- **PROBLEM DESCRIPTION**: Show each line of the data below that has the string "picture" in it.

[Stored entries]
┄┄┄┄┄┄┄┄┄┄
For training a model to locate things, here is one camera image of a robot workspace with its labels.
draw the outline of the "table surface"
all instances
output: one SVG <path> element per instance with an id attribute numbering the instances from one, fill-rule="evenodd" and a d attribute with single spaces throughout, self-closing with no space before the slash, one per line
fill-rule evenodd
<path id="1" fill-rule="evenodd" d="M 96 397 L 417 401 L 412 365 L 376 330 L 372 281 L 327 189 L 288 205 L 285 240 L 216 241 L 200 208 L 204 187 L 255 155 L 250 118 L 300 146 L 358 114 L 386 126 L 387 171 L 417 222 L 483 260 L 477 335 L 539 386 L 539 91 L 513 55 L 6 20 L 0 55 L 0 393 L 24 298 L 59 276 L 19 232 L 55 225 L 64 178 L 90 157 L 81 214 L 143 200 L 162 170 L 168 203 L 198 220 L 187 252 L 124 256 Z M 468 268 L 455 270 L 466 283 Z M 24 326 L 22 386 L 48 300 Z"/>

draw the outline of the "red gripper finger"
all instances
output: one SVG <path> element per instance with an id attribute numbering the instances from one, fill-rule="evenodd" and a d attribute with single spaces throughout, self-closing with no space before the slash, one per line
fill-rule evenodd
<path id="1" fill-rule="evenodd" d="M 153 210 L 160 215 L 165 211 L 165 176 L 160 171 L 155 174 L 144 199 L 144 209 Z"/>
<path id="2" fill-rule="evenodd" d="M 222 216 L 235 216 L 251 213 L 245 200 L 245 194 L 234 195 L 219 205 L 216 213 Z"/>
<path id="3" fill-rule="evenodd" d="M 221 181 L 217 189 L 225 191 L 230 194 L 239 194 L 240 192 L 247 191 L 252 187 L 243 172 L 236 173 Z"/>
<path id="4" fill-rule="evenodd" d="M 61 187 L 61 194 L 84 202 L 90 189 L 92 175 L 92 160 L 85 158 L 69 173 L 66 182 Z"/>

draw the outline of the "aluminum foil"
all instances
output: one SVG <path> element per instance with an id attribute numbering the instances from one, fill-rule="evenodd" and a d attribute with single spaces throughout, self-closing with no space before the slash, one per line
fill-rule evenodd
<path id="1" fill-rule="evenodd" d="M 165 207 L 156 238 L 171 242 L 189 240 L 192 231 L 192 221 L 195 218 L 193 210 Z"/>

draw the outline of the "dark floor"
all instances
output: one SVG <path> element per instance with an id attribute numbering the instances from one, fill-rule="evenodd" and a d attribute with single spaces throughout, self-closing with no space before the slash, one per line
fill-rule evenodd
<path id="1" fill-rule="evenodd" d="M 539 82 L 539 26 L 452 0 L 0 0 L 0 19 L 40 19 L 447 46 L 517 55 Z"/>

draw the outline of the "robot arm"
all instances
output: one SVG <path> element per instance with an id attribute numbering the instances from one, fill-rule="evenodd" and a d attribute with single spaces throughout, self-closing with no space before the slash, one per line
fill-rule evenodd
┄┄┄┄┄┄┄┄┄┄
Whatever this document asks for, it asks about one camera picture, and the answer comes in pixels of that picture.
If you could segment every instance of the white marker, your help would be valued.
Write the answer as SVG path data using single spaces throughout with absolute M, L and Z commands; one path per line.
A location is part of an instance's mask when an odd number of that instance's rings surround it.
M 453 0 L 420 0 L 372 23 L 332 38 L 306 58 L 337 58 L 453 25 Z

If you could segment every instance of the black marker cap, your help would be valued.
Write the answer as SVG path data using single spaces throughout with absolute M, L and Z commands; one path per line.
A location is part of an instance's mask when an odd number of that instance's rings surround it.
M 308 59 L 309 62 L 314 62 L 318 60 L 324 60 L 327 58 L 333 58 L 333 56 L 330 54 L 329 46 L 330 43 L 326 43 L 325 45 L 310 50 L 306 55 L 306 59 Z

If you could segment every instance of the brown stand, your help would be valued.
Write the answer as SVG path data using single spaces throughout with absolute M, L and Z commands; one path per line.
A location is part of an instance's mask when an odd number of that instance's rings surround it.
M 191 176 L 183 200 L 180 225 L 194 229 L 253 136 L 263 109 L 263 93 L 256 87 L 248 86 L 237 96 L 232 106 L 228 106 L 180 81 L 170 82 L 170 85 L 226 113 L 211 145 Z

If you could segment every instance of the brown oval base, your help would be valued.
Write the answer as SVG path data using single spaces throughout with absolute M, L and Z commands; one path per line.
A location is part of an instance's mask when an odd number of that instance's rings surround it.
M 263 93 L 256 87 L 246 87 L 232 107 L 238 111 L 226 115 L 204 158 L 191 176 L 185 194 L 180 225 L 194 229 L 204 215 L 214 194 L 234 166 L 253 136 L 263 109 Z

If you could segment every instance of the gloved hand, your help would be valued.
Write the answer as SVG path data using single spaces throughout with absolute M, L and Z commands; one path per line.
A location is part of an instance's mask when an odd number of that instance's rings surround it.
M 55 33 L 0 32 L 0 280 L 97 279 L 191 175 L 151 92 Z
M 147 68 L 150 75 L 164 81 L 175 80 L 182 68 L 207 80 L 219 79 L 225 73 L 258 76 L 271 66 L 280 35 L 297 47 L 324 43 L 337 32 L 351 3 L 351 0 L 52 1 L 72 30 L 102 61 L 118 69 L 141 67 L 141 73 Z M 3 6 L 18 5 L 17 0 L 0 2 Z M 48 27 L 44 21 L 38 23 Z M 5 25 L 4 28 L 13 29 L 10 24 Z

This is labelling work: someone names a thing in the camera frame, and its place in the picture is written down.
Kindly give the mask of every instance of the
┄┄┄┄┄┄┄┄┄┄
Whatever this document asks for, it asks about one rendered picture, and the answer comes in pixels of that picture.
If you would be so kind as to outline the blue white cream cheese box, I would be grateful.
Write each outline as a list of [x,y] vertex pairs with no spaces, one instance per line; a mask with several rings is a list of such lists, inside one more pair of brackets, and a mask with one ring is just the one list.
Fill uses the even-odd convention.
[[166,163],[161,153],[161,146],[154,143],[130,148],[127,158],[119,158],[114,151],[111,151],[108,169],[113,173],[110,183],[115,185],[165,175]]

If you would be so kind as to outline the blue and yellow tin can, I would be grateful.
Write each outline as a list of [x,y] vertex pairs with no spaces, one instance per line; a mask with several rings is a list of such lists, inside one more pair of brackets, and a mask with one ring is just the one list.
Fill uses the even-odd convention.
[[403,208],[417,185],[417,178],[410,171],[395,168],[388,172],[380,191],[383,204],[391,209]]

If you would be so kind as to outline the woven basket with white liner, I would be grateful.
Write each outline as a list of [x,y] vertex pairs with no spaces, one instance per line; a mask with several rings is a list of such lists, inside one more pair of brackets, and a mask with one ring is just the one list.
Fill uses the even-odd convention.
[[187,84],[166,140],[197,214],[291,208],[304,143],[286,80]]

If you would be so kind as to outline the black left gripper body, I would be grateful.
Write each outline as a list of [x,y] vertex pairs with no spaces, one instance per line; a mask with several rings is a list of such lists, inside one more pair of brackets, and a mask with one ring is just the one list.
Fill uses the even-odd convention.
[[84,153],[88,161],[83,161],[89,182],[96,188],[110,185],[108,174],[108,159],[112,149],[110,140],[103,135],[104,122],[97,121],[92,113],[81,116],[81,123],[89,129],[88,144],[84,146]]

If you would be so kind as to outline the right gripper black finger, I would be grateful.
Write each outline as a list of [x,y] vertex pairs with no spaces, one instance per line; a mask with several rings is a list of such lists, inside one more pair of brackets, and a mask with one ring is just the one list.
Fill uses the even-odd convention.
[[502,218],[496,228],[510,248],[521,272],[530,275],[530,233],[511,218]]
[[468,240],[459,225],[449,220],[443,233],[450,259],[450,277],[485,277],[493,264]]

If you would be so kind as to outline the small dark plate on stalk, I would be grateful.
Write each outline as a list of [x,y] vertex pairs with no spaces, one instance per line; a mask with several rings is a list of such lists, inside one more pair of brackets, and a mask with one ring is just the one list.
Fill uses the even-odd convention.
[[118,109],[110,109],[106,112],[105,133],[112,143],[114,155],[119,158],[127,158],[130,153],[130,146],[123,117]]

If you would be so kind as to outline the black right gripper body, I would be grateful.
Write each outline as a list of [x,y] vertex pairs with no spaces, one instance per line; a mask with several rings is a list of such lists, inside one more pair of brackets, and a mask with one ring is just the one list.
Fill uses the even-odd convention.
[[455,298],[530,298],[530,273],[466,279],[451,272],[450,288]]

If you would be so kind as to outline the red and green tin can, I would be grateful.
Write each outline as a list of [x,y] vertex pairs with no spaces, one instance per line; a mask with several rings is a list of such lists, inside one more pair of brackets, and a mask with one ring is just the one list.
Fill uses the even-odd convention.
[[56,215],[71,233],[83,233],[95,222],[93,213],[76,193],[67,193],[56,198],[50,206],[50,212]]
┄┄┄┄┄┄┄┄┄┄
- **RESULT FOR THIS TASK**:
Whatever this document asks for, it asks about one camera picture, and the answer comes in pixels of that picture.
This is labelling work: someone names a thing in the camera frame, and its place in the picture is written down.
Whatever this document asks for, it asks about one rendered picture, and the answer comes in pixels of that picture.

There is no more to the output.